On 8 April 2016 at 13:21, Sam W <demon....@gmail.com> wrote:

> So I end up doing a lot of weird stuff with Cartridge, but something a bit
> more normal has been plaguing me recently; user-defined sort orders for
> products in Cartridge's categories.
>
> Basically, clients' sales staff want to be able to manually drag and drop
> products in categories to change their initial order when the page loads.
> At the moment, they're doing all sorts of stuff to achieve this, including
> unloading and reloading products so that "recently added" does what they
> want. D:
>
> Obviously this is not a normal feature in Cartridge for a bunch of
> reasons, but I was wondering if anyone else had run into this before, and
> if so how you worked around it.
>
> As I'm already customising cartridge, that's the approach I'll likely end
> up taking. It seems like the ideal way to do it is to make products
> orderable with respect to categories and then find a way to add a
> product-order widget to the category page in the admin that will update the
> category-respective order of products when edited. The latter part is the
> most difficult part of the implementation for me, as adding custom widgets
> to the grappelli is not exactly my strong suite. Does anyone have any
> advice on that subject?
>
>
I've customised cartridge as well, and one of the things I did was add an
'ordering' field to the model (I did at first try subclassing Orderable but
it wasn't successful). Then in the Products Admin, I've allowed the
ordering field to be visible/editable so an admin can numerically change
the order of the products. This isn't per category, it's overall, but it's
enough for me.

In the category template, I've removed the sort dropdown, so the only order
that products appear in is the default (which I've set to be based on
'ordering') and that way the products appear in the order I want them.

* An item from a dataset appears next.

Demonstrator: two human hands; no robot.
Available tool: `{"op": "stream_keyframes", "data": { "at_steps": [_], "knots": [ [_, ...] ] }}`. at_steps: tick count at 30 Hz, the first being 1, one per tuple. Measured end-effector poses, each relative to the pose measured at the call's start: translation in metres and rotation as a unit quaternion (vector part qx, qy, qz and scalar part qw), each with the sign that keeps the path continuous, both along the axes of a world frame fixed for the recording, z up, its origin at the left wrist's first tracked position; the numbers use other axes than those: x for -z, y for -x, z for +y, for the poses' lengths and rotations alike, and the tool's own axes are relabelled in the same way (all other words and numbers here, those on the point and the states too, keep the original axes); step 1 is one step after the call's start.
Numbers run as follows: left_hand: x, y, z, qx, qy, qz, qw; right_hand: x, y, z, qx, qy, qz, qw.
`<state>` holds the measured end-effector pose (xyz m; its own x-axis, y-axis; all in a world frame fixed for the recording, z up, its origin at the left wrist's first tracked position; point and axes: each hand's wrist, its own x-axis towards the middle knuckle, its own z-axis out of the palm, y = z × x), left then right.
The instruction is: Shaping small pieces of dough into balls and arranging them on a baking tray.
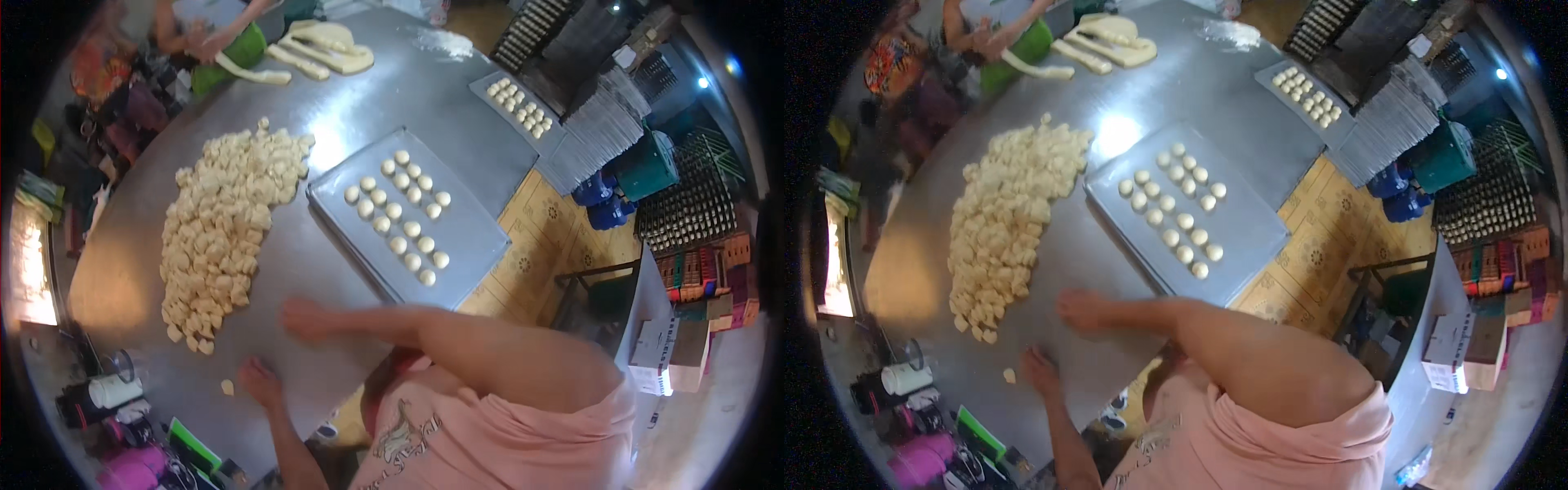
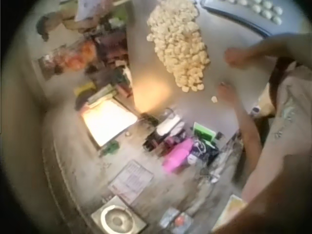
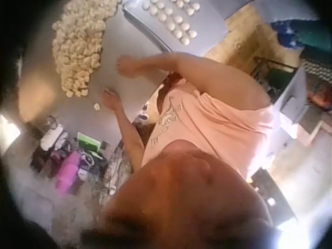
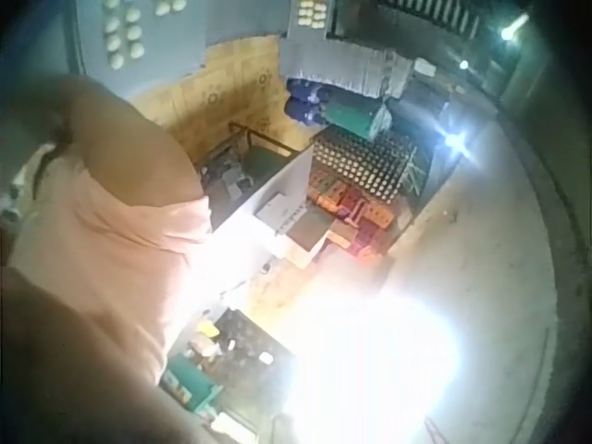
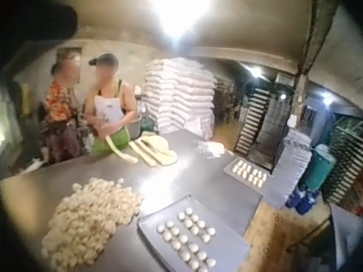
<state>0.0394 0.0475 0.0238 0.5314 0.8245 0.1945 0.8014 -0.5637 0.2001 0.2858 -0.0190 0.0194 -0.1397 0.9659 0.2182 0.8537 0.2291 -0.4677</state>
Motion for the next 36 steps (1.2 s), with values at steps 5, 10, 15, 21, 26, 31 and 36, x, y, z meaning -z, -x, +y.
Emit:
{"op": "stream_keyframes", "data": {
  "at_steps": [5,10,15,21,26,31,36],
  "knots": [
    [0.001,0.014,-0.017,-0.043,-0.036,0.017,0.998,0.003,-0.013,-0.061,0.165,-0.068,-0.046,0.983],
    [0.034,0.004,-0.059,-0.040,-0.174,0.029,0.983,0.003,0.045,-0.066,0.118,-0.028,-0.030,0.992],
    [-0.003,0.019,-0.004,-0.106,-0.022,0.012,0.994,-0.008,-0.007,-0.002,-0.035,0.032,-0.017,0.999],
    [0.015,0.066,-0.075,-0.144,-0.060,-0.018,0.988,0.004,0.007,-0.092,0.166,-0.065,-0.081,0.981],
    [0.028,0.023,-0.035,0.005,-0.057,-0.084,0.995,-0.011,0.033,-0.026,-0.009,-0.041,-0.045,0.998],
    [-0.012,0.073,-0.035,-0.139,-0.128,-0.117,0.975,-0.036,-0.017,-0.014,0.002,-0.052,-0.046,0.998],
    [0.057,0.049,-0.102,-0.162,-0.141,-0.015,0.977,0.001,0.012,-0.086,0.076,-0.030,-0.081,0.993]
  ]
}}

It's a simple and crude solution, but it's enough for me.

I think if you want drag-and-drop ordering you may want to *start* by
making the Product class subclass Orderable, but to provide that drag-drop
feature, you'll have to adapt the TabularDynamicInline javascript behaviour
to apply to a top level model (rather than an inline). I could never get
the drag/drop ordering to work on any top-level model, so I just gave up
and decided to use numeric ordering as it was simpler for me.

Seeya. Danny.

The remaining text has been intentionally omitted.